Streamcheck ermöglicht Männern ab dem 35. Lebensjahr, wichtige urologische Untersuchungen bequem von zu Hause aus durchzuführen. Das Messgerät sammelt Informationen über Harnfluss, Urinvolumen und -dauer sowie biochemische Daten. Diese werden in der App gespeichert und auf Veränderungen untersucht. So können mögliche Anzeichen von Blasen- oder Nierenerkrankungen frühzeitig erkannt werden, um präventive Maßnahmen einzuleiten.
Unbound Potential entwickelt, baut und skaliert eine neue membranlose Redox-Flow-Batterie. Sie verbessert den Ionenaustausch durch 3D-Optimierung der Grenzfläche beider Elektrolyten, was zu einer Kostenreduzierung und gleichzeitig zu einer Steigerung der Effizienz führt. Der Ansatz ist nicht auf eine spezifische Zellchemie beschränkt, sondern kann als Plattformtechnologie für eine Vielzahl von Elektrolyten eingesetzt werden.

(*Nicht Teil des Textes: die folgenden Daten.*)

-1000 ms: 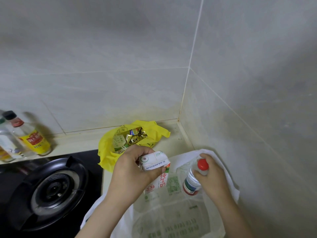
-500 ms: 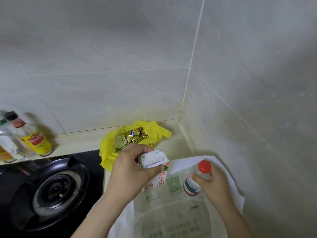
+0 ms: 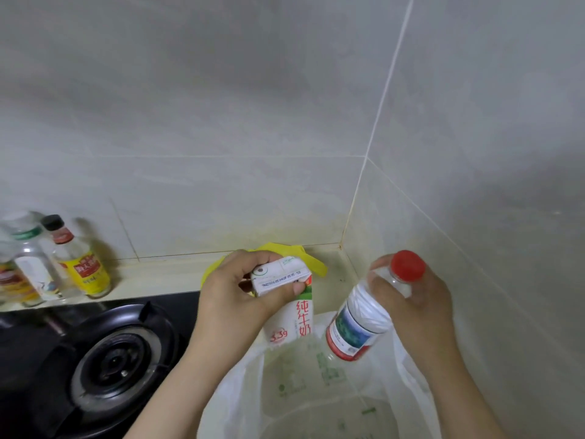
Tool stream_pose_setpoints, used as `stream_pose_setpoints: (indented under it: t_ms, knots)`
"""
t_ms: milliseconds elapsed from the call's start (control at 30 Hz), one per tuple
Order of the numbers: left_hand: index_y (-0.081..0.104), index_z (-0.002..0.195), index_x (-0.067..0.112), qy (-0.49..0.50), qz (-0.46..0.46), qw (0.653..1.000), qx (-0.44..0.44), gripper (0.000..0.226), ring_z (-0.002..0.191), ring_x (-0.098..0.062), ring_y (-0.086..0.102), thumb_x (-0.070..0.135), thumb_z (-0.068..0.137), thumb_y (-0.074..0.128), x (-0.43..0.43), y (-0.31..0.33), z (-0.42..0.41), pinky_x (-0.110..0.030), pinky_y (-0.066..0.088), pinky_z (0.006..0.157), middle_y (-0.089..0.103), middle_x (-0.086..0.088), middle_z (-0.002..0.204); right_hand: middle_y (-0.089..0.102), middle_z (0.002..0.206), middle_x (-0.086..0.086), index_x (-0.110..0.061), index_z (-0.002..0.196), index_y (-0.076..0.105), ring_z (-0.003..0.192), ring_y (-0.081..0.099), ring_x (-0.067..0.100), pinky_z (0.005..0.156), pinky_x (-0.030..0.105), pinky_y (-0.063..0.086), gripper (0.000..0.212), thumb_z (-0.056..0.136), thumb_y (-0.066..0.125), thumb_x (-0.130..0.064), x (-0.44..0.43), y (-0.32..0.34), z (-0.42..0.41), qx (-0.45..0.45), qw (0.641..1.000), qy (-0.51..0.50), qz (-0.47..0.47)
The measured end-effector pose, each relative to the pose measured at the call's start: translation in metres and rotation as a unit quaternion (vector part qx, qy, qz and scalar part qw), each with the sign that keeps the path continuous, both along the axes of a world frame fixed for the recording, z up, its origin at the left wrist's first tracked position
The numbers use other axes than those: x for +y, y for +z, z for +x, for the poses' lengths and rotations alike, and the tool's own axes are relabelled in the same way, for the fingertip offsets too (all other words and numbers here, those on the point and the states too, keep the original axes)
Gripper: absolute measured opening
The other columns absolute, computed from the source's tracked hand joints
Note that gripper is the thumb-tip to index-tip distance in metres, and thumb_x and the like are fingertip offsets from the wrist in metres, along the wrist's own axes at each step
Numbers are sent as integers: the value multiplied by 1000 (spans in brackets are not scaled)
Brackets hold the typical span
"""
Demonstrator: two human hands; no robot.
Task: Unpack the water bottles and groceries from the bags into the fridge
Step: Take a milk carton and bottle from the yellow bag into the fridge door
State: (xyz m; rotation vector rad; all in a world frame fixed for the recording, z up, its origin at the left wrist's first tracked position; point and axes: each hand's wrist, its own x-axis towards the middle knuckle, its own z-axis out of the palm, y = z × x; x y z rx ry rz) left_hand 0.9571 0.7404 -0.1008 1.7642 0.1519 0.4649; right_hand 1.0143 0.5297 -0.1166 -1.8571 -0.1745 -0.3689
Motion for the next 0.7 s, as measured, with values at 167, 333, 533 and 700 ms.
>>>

OLIMENT arbeitet an einer nachhaltigen Alternative für die Betonherstellung. Anstatt den herkömmlich kohlenstoffintensiven Kalkstein zu verwenden, wird auf den Einsatz von kohlenstofffreiem Olivin gesetzt. Olivin ist ein Mineral, das natürlicherweise in großen Mengen vorkommt und eine vielversprechende Lösung darstellt, um die Umweltauswirkungen der Betonproduktion zu reduzieren.